His first impulse was to tell this woman to mind her own damned business. His second impulse was to tell her it hadn’t been his idea to go to Briddobad, and that if he’d had his own way, he would still be back in Formacaster with his Zekustian lover. But that was neither politic nor fair. He had agreed to go see Elwyn, and since he had taken on that mission, he had a duty to see it through.
Rada had a point, and he knew it. He had known it yesterday, when he first spotted Will, and he had known it the whole time Clara was visiting. A man who was serious about winning a girl’s heart didn’t run around like a stag in the rut.
He gave her his most sincere look and said, “I promise you I’m going to try to change. I won’t be like this if I marry her.”
She looked far less than satisfied. “We shall see, Lord Andras. We shall see.” Bending down, she picked up his trousers between her thumb and forefinger. After holding them at arm’s length, she tossed them on the bed like she was disposing of a dead carcass. “Now get dressed, please. I’m waiting for confirmation from my colleagues that the way through the forest is safe, but we will need food and other supplies when we leave.”

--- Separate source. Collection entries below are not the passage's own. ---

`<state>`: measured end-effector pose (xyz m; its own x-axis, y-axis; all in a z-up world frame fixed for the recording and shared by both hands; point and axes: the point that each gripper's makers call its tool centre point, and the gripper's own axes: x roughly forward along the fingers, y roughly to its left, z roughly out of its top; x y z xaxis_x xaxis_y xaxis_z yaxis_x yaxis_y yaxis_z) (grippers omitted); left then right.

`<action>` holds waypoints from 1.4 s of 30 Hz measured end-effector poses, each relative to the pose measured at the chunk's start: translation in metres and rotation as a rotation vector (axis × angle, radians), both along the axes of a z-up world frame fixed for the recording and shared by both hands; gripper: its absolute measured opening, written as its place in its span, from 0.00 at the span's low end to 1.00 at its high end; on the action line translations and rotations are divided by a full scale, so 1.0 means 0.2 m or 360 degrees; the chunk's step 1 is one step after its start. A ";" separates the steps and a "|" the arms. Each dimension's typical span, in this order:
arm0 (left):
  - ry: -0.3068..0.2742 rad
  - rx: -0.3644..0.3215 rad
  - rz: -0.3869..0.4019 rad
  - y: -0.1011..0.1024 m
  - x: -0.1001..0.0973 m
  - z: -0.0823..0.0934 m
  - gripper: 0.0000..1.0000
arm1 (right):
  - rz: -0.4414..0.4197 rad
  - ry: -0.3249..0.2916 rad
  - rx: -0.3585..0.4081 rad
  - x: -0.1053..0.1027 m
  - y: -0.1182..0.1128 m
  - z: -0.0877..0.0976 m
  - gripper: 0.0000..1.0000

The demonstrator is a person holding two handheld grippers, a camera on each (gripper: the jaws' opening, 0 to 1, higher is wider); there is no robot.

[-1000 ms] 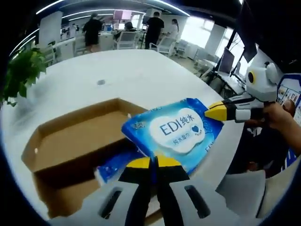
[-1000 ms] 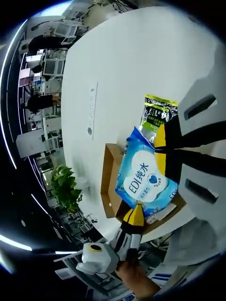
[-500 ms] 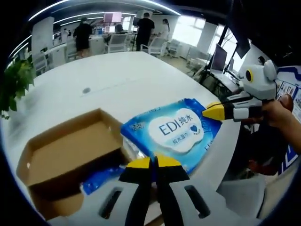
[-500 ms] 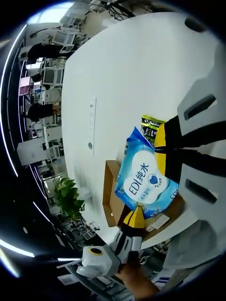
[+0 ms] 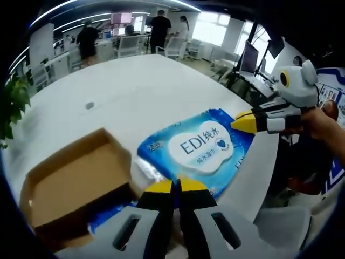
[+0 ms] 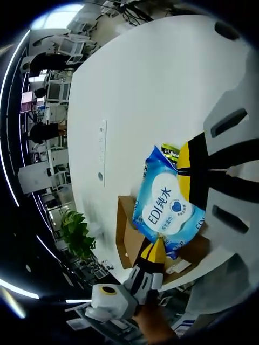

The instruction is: Operate the shoe box by opening the lid, removing the specified soft item, and placing it in the target area until the item is outside and the box remains undamaged.

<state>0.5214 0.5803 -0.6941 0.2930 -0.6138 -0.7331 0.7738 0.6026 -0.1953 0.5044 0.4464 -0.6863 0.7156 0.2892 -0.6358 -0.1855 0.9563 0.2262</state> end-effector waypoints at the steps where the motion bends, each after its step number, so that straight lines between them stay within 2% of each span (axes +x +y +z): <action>1: -0.0003 0.0017 -0.0008 0.00 0.00 -0.01 0.00 | 0.0007 0.0005 -0.0006 0.01 0.00 -0.02 0.00; 9: -0.0088 0.0220 -0.0138 -0.02 0.04 -0.12 0.00 | 0.0031 0.0044 -0.0007 0.06 -0.01 -0.14 0.00; 19: -0.0158 0.0382 -0.0236 -0.05 0.08 -0.22 0.00 | 0.0046 0.0063 -0.0027 0.11 -0.03 -0.27 0.00; 24: -0.0207 0.0459 -0.0285 -0.05 0.09 -0.25 0.00 | 0.0037 0.0056 -0.0025 0.13 -0.03 -0.31 0.00; 39: -0.0304 0.0603 -0.0376 -0.03 0.10 -0.32 0.00 | 0.0004 0.0050 -0.0014 0.15 -0.02 -0.38 0.00; 42: -0.0353 0.0642 -0.0413 -0.03 0.10 -0.33 0.00 | -0.0001 0.0045 -0.0008 0.15 -0.02 -0.38 0.00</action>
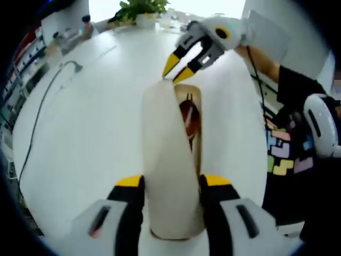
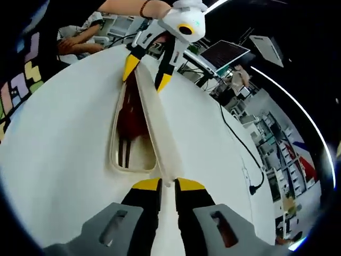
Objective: Arrange the utensils inside the cutlery case until each visible utensil rests in its matching compartment.
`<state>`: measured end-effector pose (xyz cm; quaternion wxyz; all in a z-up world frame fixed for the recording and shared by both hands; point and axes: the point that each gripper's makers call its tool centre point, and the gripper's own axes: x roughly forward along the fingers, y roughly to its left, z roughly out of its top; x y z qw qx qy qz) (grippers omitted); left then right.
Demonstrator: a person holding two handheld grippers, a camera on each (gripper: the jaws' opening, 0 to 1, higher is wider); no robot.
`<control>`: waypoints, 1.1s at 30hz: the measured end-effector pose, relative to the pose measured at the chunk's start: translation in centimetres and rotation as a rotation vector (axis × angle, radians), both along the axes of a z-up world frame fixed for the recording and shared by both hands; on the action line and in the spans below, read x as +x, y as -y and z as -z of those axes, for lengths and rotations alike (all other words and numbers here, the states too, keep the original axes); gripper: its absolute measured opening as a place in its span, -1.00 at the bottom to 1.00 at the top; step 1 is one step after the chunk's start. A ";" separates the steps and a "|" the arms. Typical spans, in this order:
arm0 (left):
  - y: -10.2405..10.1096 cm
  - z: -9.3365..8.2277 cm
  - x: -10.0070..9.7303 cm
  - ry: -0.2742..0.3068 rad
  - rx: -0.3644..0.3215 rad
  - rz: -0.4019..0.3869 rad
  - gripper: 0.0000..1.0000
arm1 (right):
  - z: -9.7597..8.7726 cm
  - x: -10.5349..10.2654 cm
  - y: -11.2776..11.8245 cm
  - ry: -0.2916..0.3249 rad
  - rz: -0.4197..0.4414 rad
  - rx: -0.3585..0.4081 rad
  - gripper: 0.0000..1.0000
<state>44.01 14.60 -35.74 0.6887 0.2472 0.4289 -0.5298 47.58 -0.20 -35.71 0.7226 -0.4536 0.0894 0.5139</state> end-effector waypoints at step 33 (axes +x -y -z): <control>0.3 -1.6 -1.1 0.054 -0.074 -0.092 -0.76 | -3.2 0.2 -0.6 0.256 -0.016 0.014 -0.98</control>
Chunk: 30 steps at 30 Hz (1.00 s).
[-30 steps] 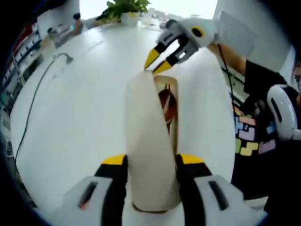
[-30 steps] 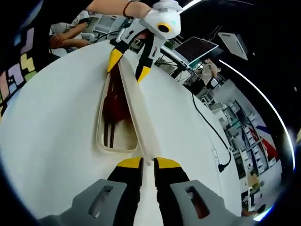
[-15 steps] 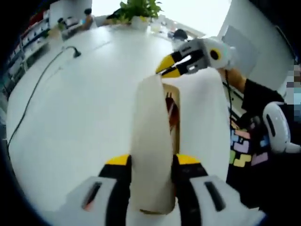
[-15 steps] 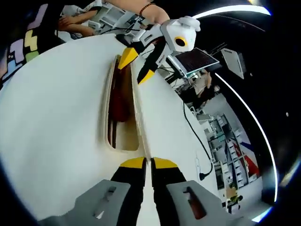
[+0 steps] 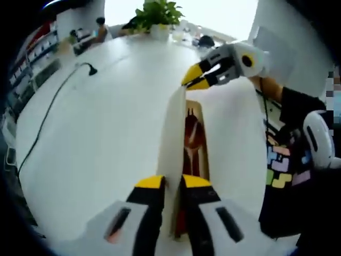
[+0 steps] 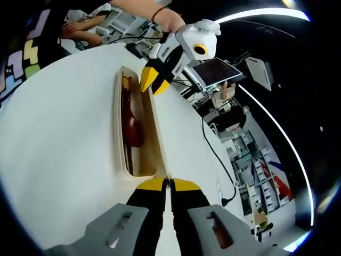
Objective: Arrange the utensils inside the cutlery case until each visible utensil rests in its matching compartment.
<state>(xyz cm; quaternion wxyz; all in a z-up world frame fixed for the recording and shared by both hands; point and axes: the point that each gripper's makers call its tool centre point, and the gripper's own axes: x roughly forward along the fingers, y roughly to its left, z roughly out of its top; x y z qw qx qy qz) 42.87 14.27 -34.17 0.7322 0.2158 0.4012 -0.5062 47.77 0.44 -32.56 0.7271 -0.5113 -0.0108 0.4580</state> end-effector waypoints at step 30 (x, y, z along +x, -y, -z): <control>-4.7 -3.5 -2.3 0.181 0.016 -0.109 -0.75 | -6.6 -5.7 -4.1 0.374 -0.155 0.032 -0.99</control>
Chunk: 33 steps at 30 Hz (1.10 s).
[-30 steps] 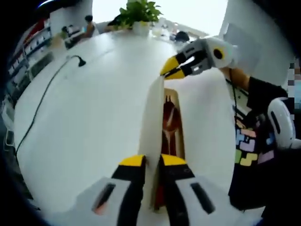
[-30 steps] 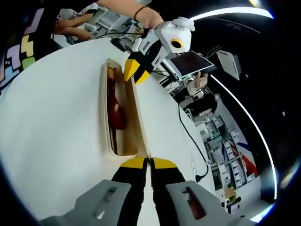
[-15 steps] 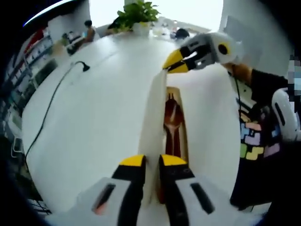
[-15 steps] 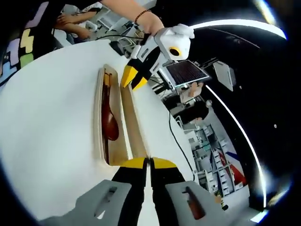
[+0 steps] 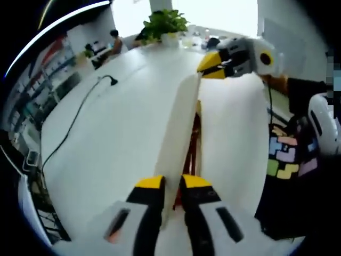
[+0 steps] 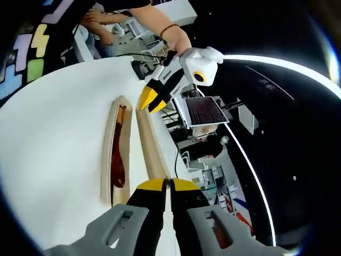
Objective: Arrange the utensils inside the cutlery case until each visible utensil rests in its matching compartment.
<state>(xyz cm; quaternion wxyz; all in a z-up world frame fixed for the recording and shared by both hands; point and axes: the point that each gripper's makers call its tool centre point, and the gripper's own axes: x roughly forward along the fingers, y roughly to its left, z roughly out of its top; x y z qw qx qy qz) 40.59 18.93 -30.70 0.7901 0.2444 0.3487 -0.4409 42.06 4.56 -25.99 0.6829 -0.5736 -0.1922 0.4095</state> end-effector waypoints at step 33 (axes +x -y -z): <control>4.4 6.5 -0.5 -0.236 0.171 0.438 0.96 | 0.9 -4.1 1.2 0.205 -0.130 -0.034 -0.99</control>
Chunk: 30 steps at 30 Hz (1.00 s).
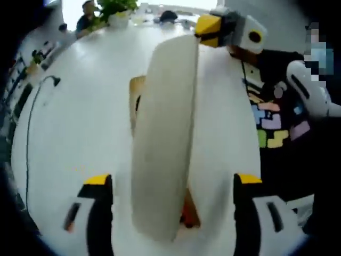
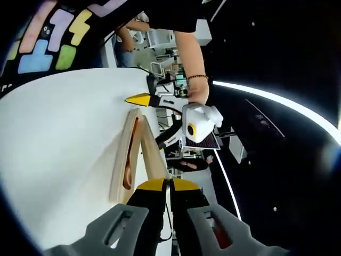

“Safe?” He shook his head. “Most of the fighting is over, or haven’t you heard?”
“Most, but not all. You were last here in the company of an army, my lord. You’ll find it’s an entirely different matter to ride through the forest in ones and twos.”
He couldn’t help snorting with laughter. “No offense, but clearly you made it through.”
Her eyes narrowed. “I realize this may be difficult for Myrcians like you to understand, but just because I’m not built like a draft horse doesn’t mean I can’t take care of myself.”
“Fair enough,” he said, with a nod of respect. “So when do you think we’ll be leaving?”
“I can’t say.” She frowned thoughtfully. “It might be a day. It might be a week. But we have to be ready the moment I get the word to proceed.”
“And what do I do in the meantime?”
“Whatever you like.” Then she corrected herself. “No, you may do whatever I like. And I would like you to stay out of trouble, please. Try not to do anything to call too much attention to yourself. Like reenacting the last days of Paradelphia in here, for instance.”
“I’ll do my best,” he said.
As she headed for the door, she said over her shoulder, “I hope you do a good deal better than that.”